### Aim of the task
Beginning with the line that contains "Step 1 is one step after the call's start", output each line below exactly through the last one, both included, and nothing else.

### Collected data
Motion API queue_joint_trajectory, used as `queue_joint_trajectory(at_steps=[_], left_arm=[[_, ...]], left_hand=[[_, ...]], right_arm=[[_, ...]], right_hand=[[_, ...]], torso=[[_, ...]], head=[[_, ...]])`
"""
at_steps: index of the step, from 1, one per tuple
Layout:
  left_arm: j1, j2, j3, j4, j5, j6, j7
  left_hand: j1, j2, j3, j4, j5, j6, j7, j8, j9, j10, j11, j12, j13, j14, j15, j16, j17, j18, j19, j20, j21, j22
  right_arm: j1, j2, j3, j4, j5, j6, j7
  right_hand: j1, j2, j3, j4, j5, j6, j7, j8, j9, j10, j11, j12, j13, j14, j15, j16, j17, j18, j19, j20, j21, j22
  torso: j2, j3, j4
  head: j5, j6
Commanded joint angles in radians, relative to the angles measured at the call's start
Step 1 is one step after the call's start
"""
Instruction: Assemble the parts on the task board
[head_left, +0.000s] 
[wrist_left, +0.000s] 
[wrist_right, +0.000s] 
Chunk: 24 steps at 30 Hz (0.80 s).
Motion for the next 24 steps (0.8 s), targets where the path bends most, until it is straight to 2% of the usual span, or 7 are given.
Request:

### Finished exercise
Step 1 is one step after the call's start
"""
Instruction: Assemble the parts on the task board
[head_left, +0.000s] 
[wrist_left, +0.000s] 
[wrist_right, +0.000s] 
Chunk: 24 steps at 30 Hz (0.80 s).
Motion for the next 24 steps (0.8 s), targets where the path bends most, until it is straight to 2% of the usual span, or 7 are given.
Request:

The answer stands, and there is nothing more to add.